Regarding DiGenova’s call for Krebs to be shot, “it’s egregious. A loss of words for just how absurd and offensive those comments are,” Travis said. “What happened to shame? What happened to Mr. DiGenova? Is he not ashamed of this kind of language? He’s a small man with a small mind.”

Travis’s strong words have been echoed by many leading cybersecurity experts. “Chris demonstrated moral courage, and the administration fired him for it, unceremoniously and continuing the degradation of norms they’ve exhibited for the past term,” Bryson Bort, founder and CEO of SCYTHE and chairman of GRIMM, tells CSO. “Furthermore, the threats continue as the president stokes his base for his own personal reasons— it’s unconscionable,” Bort adds. “CISA, along with multiple federal agencies, state and local officials, and numerous volunteers, ensured an overall proper election process.”
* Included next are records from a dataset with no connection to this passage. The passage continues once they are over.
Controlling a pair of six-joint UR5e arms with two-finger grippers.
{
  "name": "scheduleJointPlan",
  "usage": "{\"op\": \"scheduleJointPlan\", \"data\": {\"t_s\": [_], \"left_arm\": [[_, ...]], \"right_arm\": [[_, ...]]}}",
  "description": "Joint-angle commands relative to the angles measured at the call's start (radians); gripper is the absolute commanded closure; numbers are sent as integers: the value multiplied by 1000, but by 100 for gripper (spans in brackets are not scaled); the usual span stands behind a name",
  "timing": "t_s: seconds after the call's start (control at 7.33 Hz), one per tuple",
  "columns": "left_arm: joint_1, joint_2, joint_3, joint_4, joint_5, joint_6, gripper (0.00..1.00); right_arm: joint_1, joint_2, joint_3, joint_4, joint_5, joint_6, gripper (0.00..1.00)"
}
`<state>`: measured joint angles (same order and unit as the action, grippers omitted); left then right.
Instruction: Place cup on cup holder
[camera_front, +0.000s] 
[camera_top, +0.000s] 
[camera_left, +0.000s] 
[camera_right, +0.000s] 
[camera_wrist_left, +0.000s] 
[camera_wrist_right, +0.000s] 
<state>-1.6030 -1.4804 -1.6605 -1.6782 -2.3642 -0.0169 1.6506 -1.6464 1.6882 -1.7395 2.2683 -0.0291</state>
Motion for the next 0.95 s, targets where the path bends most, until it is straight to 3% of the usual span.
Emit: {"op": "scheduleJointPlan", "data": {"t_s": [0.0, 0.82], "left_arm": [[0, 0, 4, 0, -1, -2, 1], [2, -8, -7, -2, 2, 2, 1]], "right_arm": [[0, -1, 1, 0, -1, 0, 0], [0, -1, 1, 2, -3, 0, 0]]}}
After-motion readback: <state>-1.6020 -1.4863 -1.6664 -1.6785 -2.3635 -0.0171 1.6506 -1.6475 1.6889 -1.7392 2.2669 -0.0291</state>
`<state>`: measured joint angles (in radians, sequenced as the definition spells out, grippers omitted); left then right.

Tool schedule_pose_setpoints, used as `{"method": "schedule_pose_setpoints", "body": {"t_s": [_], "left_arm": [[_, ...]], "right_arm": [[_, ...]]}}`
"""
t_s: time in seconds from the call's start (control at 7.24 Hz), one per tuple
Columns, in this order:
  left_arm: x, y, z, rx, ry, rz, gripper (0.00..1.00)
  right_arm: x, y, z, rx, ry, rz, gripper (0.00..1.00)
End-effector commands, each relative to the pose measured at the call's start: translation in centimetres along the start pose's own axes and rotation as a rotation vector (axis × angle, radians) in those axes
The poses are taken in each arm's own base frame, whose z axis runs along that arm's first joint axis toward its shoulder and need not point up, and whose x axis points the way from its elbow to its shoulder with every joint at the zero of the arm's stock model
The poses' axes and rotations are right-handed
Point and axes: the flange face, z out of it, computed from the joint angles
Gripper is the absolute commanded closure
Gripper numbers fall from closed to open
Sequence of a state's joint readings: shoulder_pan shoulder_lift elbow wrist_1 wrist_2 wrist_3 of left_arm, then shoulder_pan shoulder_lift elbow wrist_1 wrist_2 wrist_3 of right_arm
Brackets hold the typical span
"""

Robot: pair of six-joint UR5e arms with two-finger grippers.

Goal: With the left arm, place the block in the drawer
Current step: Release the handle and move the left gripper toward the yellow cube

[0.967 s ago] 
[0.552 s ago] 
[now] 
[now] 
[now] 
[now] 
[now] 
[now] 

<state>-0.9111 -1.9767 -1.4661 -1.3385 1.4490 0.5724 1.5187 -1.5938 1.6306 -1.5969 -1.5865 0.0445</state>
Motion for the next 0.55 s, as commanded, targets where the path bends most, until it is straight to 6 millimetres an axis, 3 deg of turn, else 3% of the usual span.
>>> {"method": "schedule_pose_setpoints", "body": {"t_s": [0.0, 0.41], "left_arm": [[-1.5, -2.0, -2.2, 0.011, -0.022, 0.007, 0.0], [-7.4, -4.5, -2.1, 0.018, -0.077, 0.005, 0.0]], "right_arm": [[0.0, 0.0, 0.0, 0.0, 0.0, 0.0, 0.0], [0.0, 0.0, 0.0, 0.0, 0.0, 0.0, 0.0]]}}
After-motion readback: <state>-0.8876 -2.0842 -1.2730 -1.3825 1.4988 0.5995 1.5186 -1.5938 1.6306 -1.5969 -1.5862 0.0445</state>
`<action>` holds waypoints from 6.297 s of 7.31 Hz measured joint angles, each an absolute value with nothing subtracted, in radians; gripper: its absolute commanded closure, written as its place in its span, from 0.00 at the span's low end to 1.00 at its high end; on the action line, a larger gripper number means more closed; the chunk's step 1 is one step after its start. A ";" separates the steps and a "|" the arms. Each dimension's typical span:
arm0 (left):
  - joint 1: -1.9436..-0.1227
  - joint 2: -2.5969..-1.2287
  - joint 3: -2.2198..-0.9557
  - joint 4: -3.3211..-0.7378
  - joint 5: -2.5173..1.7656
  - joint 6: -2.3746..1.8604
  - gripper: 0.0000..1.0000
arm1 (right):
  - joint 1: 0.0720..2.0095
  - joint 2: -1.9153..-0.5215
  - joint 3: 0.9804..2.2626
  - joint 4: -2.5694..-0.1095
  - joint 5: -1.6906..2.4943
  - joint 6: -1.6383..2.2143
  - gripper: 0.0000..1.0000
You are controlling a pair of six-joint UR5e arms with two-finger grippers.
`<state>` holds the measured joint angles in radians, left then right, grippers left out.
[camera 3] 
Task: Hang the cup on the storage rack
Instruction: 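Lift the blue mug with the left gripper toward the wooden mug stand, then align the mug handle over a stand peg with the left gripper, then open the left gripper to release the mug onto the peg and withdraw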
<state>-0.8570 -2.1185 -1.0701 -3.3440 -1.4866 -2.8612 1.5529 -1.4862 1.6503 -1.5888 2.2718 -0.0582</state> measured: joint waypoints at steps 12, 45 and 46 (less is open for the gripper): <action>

Hope that CISA returns to normal operations

Travis hopes that the drama of the past few months dies down so that the agency can go back to fulfilling its mission of protecting 16 critical infrastructure sectors. “We certainly never expected CISA, its mission, its people to be under attack like this. I hope it ends soon.”

The smoke has yet to clear around the agency, so it’s not easy to see how well CISA bounces back once it does. “Certainly, there are costs to losing the leadership and vision,” Bort says, predicting that the agency will return to form under the incoming Biden administration. “The team provided great cover for the organization to do what needed to be done. CISA will continue because it’s got a great foundation and the momentum of public-private partnerships.”